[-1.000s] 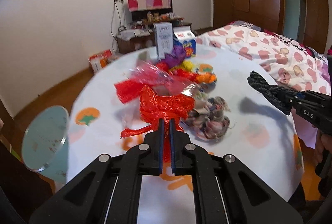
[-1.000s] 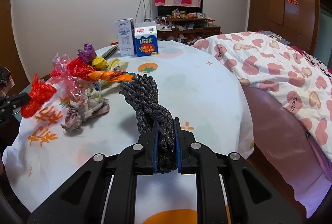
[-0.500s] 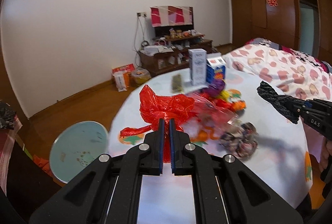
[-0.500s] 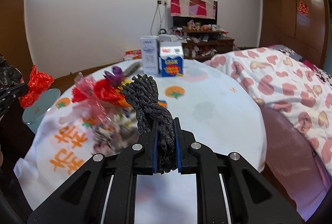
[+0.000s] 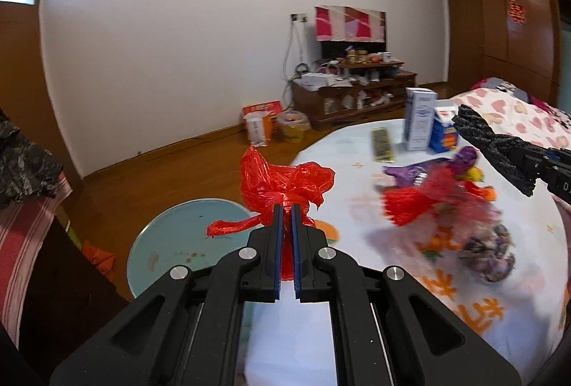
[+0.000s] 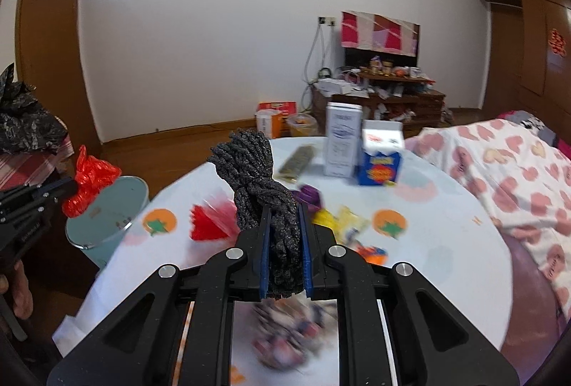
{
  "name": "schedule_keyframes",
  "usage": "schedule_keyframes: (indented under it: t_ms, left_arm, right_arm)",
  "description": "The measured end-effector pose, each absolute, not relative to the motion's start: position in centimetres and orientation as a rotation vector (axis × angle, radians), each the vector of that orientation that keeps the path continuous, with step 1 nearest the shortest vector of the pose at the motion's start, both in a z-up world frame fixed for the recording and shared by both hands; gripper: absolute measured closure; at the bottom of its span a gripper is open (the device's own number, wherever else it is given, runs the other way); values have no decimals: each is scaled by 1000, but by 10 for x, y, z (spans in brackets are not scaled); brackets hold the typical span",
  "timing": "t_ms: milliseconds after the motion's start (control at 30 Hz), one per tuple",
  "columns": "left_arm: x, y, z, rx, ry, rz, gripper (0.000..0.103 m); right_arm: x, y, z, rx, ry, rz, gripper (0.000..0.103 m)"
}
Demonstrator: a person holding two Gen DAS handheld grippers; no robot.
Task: Collect trash
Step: 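Carry red bag with left gripper over bin while right gripper brings rope alongside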
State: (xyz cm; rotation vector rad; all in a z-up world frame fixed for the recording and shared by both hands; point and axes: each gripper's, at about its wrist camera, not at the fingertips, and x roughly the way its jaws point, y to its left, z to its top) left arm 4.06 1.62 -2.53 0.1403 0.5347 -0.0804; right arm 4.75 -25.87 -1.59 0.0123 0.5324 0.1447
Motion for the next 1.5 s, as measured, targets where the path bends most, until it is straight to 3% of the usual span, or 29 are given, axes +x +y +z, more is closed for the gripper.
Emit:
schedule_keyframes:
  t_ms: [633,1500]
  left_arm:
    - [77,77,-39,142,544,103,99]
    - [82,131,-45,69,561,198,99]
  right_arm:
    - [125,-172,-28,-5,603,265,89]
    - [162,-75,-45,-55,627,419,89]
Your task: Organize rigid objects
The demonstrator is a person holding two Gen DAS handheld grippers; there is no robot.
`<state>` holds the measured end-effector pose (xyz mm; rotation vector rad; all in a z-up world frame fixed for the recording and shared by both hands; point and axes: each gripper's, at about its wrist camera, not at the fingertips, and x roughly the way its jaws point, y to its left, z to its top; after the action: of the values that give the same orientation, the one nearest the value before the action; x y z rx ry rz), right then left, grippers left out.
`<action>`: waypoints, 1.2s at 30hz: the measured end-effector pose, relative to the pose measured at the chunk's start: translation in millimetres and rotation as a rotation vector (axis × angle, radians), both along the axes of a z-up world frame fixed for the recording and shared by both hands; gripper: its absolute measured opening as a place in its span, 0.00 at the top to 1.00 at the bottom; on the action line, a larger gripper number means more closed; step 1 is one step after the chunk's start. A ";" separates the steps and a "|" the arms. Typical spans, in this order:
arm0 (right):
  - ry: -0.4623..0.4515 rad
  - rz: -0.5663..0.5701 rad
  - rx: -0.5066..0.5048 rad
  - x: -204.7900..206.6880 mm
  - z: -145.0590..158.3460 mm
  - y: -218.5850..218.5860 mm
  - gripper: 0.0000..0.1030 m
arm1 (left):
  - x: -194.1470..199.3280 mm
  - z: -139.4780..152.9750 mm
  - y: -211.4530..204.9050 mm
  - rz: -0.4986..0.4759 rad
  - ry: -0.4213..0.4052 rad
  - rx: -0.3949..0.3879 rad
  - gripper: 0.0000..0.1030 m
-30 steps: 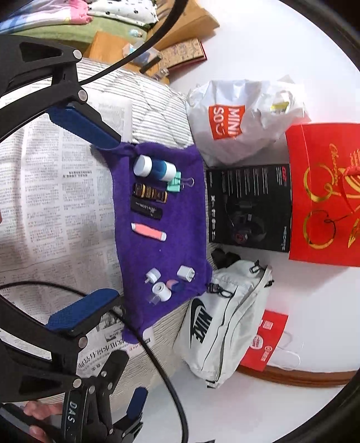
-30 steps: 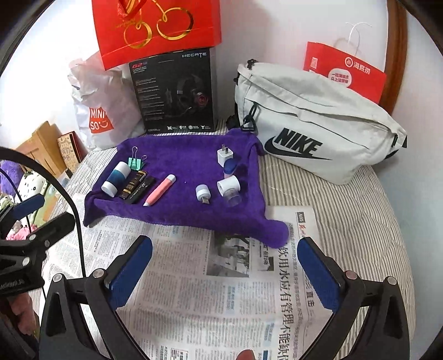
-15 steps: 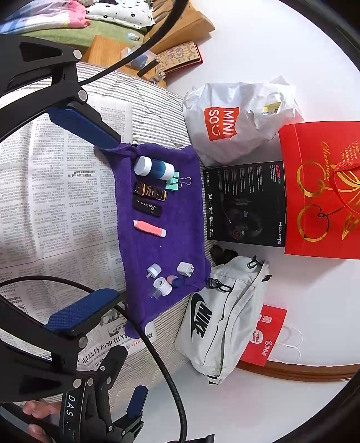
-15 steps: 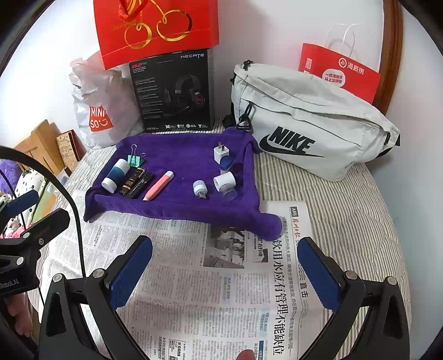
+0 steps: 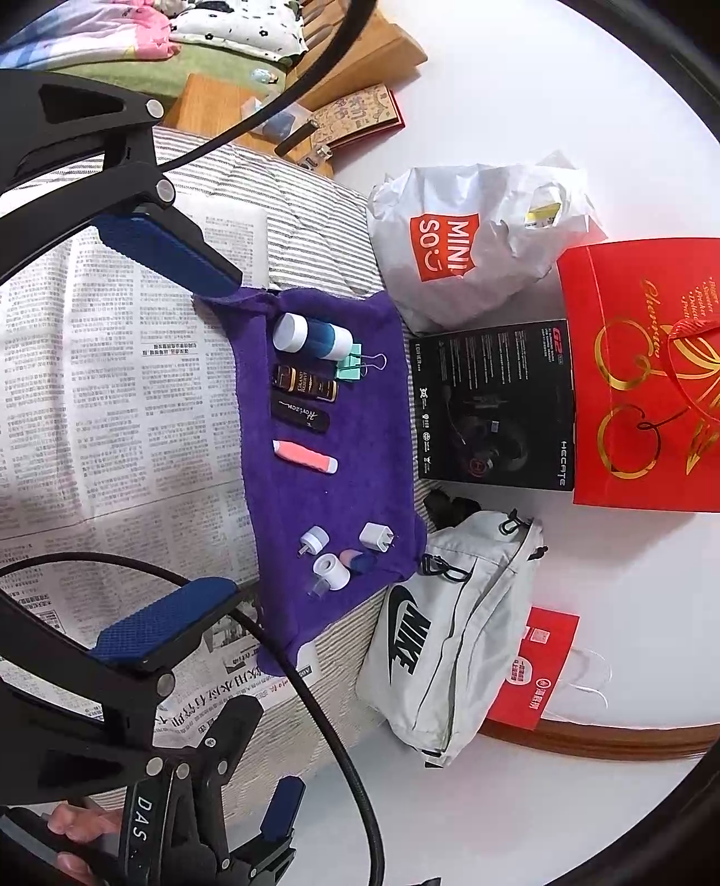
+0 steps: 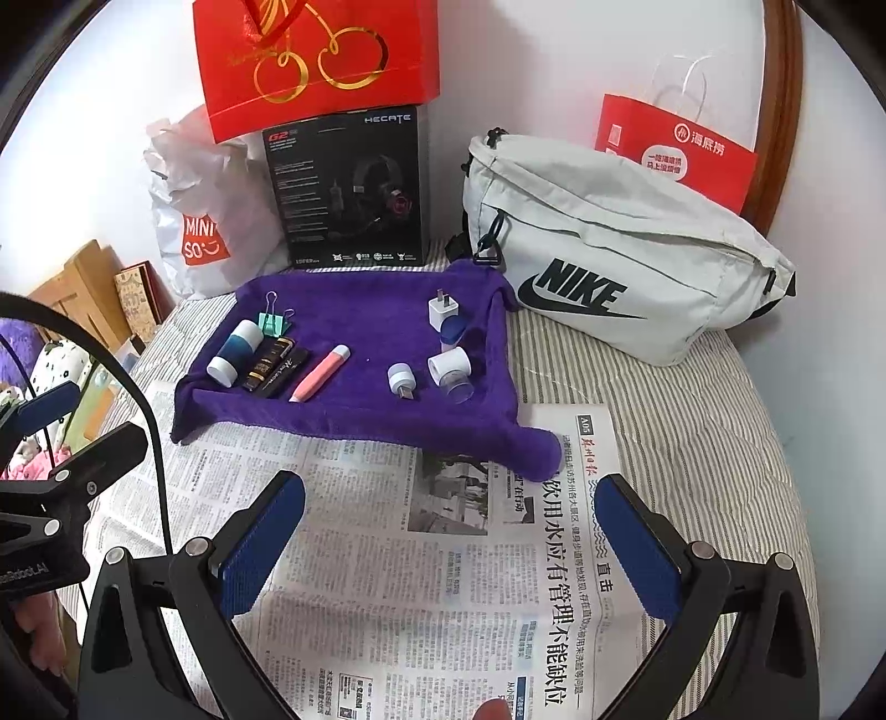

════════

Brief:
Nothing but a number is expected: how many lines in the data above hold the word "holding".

Task result:
2